◆ COLLECTED MATERIAL:
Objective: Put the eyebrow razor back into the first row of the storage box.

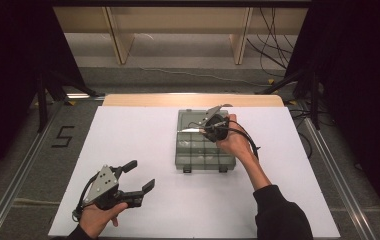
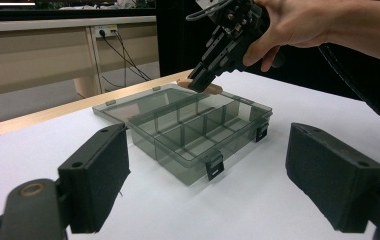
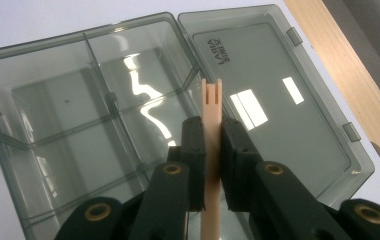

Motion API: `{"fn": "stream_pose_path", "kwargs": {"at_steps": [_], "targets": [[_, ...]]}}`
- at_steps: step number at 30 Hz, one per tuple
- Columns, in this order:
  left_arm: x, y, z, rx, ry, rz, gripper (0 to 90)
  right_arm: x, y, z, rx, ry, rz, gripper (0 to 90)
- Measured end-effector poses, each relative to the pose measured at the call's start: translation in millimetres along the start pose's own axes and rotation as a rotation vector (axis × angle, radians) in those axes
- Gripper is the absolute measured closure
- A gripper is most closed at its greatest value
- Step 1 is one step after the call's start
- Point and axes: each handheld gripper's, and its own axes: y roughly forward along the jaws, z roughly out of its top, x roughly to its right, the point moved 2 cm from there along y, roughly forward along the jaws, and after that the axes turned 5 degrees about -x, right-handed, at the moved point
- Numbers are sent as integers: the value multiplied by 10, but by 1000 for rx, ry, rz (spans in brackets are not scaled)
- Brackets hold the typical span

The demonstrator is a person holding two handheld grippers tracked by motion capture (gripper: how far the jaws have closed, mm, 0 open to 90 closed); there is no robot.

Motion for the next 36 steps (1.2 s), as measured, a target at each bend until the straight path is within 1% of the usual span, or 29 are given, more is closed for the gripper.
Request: {"fn": "stream_pose_path", "kwargs": {"at_steps": [3,4,10,13,15,18,23,24,28,31,32,33,34,35,36], "targets": [[0,-1,0,0,0,0,174,4,14,-14,-10,8,1,822],[-2,-2,1,0,1,0,174,12,28,-17,-4,6,0,822],[-1,-2,0,0,0,0,174,-6,99,-33,-29,11,3,822],[-3,-3,0,-1,1,0,173,1,115,-35,-25,9,-3,822],[-4,-3,1,0,1,0,173,-11,137,-39,-30,16,-3,821],[-2,-3,1,0,0,0,174,-14,168,-48,-38,12,-1,820],[-2,-3,1,0,1,0,174,-13,206,-71,-43,18,-5,819],[-2,-3,1,0,1,0,174,-12,207,-74,-48,21,2,819],[-1,-2,1,0,0,0,174,-12,237,-93,-52,24,5,815],[-1,-3,1,1,0,0,174,-19,264,-104,-62,25,9,784],[-1,-3,1,1,0,0,173,-25,268,-99,-59,32,6,747],[-1,-3,1,1,0,0,173,-25,268,-99,-59,32,6,747],[-2,-2,1,0,1,0,174,-23,258,-92,-60,37,12,719],[-1,-2,1,1,0,0,174,-25,252,-85,-57,44,7,684],[0,-3,1,1,0,0,174,-30,238,-78,-62,57,11,650]]}}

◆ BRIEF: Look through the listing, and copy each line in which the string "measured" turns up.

◆ THE COMPLETED TASK:
- Measured end-effector poses, each relative to the pose measured at the call's start: translation in millimetres along the start pose's own axes and rotation as a rotation vector (axis × angle, radians) in those axes
- Gripper is the absolute measured closure
Motion for the next 36 steps (1.2 s), as measured, a target at each bend until the straight path is within 1% of the usual span, or 29 are given, more is closed for the gripper.

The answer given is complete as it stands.